I happened on an America’s Test Kitchen video featuring the always cheerful Becky, who demonstrated how to make Chilled Soba Noodle Salad. The vegetables looked so good, and Becky made it look so easy, that I tried it myself last week. The recipe served me and my husband for two dinners, supplemented by corn on the cob and some dinner rolls. Pretty good, but it was a lot of trouble (for me, not for Becky) and probably not worth making again.
Here’s the thing, though. It involved my buying a bunch of ingredients I have never used before and may never use again. A package of soba noodles was fine; we used the whole eight-ounce bag. The leftover vegetables, including sugar snap peas, radishes, and scallions, will also soon disappear from our kitchen. A jar full of sesame seeds, however, will linger in my spice cabinet for some time. If I try, I’ll probably eventually use up the sesame oil. My ginger root will find its way into something.
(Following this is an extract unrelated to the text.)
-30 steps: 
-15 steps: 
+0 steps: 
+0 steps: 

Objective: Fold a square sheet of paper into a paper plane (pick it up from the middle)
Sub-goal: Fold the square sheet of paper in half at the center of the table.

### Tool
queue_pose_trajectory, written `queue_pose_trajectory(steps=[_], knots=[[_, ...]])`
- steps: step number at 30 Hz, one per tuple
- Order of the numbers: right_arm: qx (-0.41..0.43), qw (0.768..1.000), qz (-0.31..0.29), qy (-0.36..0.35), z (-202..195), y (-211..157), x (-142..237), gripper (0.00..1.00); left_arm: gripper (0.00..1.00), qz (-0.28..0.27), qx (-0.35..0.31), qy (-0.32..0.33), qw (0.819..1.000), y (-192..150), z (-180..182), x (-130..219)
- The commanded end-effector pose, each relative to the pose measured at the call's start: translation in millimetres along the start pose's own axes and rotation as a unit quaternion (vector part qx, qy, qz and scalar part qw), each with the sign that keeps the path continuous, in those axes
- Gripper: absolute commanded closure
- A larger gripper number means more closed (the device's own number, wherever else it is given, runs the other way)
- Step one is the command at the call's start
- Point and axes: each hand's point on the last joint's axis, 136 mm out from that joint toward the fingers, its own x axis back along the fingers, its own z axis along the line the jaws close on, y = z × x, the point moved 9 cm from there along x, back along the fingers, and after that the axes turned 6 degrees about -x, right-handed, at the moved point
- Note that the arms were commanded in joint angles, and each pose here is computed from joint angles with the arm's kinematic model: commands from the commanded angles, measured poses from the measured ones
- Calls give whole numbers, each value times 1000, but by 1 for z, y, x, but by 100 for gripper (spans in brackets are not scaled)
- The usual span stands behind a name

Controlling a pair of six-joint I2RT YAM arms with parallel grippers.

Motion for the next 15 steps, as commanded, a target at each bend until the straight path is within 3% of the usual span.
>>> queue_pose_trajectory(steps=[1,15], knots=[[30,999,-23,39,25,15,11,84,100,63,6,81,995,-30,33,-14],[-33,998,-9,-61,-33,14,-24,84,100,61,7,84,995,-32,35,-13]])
Most problematic is/are the nor, or Japanese seaweed, which comes in a package of ten sheets. The soba salad recipe required one sheet. Doing the math, I’m left with nine sheets of nor. I am unsure how to store them, let alone use them. (Don’t bother to google this for me; I will do that myself eventually.)
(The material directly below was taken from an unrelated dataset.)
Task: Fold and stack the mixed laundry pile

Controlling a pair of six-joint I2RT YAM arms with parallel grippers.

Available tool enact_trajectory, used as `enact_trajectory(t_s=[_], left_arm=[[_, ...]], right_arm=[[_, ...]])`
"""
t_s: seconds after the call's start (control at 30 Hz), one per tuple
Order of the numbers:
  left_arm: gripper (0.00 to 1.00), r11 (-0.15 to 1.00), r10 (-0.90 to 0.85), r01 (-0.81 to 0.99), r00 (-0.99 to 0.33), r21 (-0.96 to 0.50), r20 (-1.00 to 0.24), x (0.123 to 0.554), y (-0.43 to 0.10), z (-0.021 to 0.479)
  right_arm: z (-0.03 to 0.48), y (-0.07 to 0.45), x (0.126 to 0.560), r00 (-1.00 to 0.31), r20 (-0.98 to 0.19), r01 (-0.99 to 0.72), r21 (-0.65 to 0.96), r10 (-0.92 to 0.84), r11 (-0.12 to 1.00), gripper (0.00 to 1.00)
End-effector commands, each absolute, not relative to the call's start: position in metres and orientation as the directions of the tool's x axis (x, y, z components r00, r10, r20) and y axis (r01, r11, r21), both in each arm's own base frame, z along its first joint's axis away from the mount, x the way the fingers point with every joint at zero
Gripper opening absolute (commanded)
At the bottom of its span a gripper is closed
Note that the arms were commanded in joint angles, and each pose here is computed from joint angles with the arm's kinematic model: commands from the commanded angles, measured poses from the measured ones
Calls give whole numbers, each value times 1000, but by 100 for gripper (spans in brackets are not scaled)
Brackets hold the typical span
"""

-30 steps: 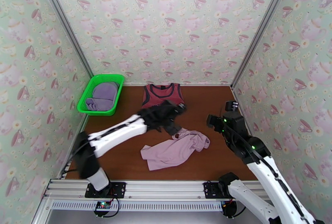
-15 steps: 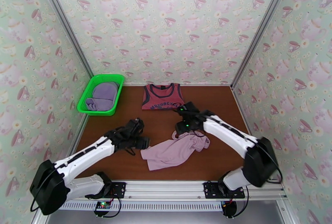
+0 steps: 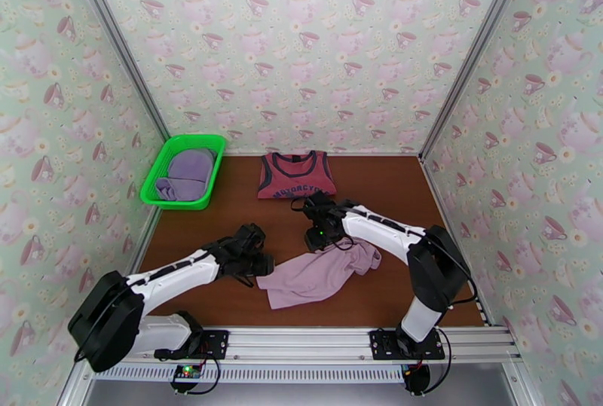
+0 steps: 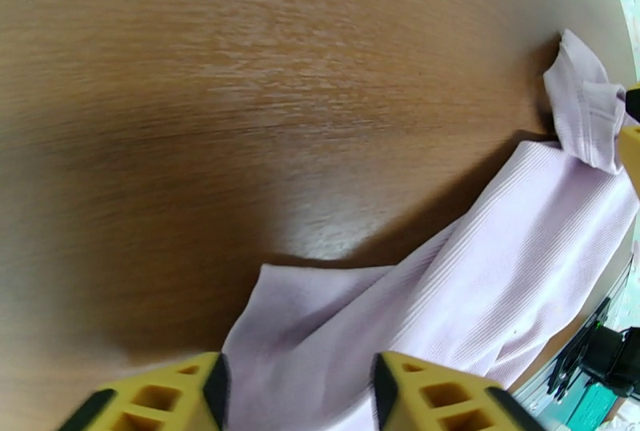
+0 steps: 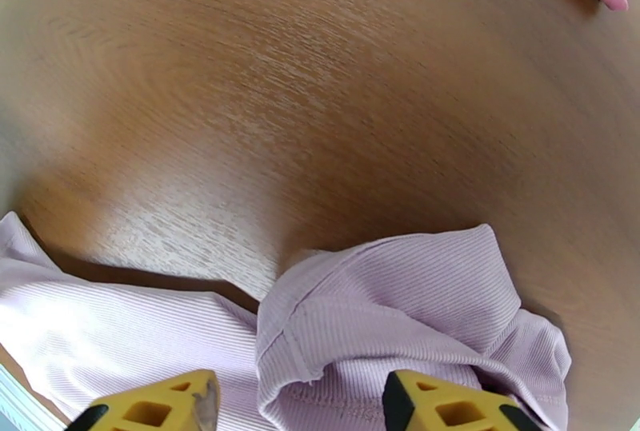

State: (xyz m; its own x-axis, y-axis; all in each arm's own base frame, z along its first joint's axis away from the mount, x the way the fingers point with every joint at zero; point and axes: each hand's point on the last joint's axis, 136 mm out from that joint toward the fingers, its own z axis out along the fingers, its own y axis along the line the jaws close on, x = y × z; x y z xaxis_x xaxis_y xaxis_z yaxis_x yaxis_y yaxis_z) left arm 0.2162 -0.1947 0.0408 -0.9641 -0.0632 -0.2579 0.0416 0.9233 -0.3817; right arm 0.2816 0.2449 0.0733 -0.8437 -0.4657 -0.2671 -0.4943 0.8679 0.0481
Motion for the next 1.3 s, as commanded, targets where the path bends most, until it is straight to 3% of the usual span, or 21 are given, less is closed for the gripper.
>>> enact_trajectory(t_s=[0.0,0.27,0.37,0.43,0.47,0.8,0.93,0.97,1.03,1.07,1.17,1.27], left_arm=[[38,903,-82,36,-964,-427,-254,218,-203,42],[18,901,-83,32,-966,-433,-245,213,-200,41],[1,898,-79,32,-970,-438,-232,210,-201,38],[0,894,-78,32,-971,-447,-226,208,-202,39],[0,891,-78,34,-971,-453,-226,207,-202,40],[0,862,-123,96,-912,-498,-390,209,-190,114],[0,869,-115,114,-901,-482,-419,209,-183,127],[12,871,-107,117,-903,-477,-417,209,-183,125],[63,875,-85,123,-913,-467,-399,208,-185,116],[72,876,-71,130,-918,-465,-391,207,-186,112],[84,873,-35,147,-932,-465,-361,204,-191,94],[86,878,-6,152,-945,-454,-327,200,-193,76]], right_arm=[[59,251,273,-871,-234,-462,93,-432,882,54],[48,259,276,-899,-231,-408,133,-372,903,44],[49,260,286,-903,-271,-376,121,-334,919,22],[56,258,295,-901,-310,-351,106,-304,931,2],[64,258,299,-896,-335,-341,99,-291,935,0],[209,200,291,-730,-677,-234,114,-97,966,0],[240,164,275,-677,-736,-172,162,3,972,0],[241,157,273,-671,-741,-157,167,19,973,0],[240,140,270,-665,-745,-112,174,56,978,0],[238,134,269,-665,-744,-92,173,69,981,0],[232,111,269,-656,-747,-13,162,113,987,0],[231,87,268,-624,-767,74,134,151,988,0]])
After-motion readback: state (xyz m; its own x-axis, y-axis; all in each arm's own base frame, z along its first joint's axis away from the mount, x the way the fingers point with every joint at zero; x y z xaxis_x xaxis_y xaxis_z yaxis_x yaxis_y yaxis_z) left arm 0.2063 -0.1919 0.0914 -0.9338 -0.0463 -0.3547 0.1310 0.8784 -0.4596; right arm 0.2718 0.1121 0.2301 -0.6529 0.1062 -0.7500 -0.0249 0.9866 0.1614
Preparing even my one sheet of nor was problematic. You’re supposed to crisp the sheet over a gas flame. Because I have an electric range, I toasted it as well as I could in a non-stick frying pan. Inevitably, I forgot about it for a few minutes and burned part of it, which I cut away. I’m sure nor is extremely nutritious, but the taste was a little seaweedy-y, so I’m not dying to add it to something else.
I’m usually cautious about purchasing items useful for only one recipe, but Becky is so damn charming. And by the time I wrote down the ingredients, headed to the grocery store, enlisted two employees to scour the shelves for sesame seeds, and hunted down the nor and soba noodles myself, I was in too deep. Have you ever bought one-recipe items? Do you have an ancient bottle of black seed oil hanging out in your pantry? Do you throw such things away, or leave them on the shelf for the people who will eventually buy your house? Tell us what’s on your shelves!
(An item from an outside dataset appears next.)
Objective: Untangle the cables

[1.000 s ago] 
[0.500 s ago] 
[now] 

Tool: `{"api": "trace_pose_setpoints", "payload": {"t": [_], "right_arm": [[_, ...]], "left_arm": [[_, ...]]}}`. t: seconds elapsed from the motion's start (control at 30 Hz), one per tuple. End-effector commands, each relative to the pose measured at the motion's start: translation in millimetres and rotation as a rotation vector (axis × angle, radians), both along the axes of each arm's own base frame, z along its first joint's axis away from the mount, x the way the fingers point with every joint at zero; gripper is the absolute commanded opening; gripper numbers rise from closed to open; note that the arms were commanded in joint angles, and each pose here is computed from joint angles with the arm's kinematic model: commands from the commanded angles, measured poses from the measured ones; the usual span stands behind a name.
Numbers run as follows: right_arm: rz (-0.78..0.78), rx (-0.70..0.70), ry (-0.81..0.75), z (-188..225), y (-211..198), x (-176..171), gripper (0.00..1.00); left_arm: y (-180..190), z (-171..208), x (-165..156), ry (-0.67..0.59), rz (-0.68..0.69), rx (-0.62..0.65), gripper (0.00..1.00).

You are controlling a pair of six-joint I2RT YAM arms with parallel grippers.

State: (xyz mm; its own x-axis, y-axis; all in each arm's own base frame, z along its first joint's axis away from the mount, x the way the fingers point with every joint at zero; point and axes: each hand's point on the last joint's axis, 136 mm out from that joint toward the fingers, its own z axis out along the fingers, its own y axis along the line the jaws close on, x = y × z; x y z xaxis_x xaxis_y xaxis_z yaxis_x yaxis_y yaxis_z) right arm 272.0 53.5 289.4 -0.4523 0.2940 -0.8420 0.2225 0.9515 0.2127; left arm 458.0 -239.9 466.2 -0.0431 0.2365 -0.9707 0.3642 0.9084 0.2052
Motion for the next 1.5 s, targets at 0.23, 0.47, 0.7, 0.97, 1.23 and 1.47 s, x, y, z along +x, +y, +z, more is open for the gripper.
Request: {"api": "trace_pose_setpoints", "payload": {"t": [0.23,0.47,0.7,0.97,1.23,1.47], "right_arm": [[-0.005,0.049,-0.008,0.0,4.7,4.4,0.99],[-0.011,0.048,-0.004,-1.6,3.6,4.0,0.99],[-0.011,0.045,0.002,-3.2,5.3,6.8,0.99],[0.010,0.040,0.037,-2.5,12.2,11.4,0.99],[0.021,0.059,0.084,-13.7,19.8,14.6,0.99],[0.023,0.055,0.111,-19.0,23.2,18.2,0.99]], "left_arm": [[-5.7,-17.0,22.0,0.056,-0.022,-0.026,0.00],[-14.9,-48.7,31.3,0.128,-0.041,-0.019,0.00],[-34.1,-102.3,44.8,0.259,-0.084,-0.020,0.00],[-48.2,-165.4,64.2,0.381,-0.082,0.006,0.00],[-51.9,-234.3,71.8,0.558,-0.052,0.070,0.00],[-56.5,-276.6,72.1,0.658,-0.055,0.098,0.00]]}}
What a good idea! I think my son-in-law will use a sheet or two, but you can have the rest!
Oyster sauce! Perfect example!
This household can get adventurous. Just this morning I was thinking we could make a little room on that refrigerator door, but I don’t want to be responsible for throwing the oyster sauce away!
Kathy, I’ll take the seaweed. I’ll put them into my smoothies with a lot of banana to drown out the seaweedy taste. That’s how I manage to eat bitter things like arugala.
Nori. I meant to write nori.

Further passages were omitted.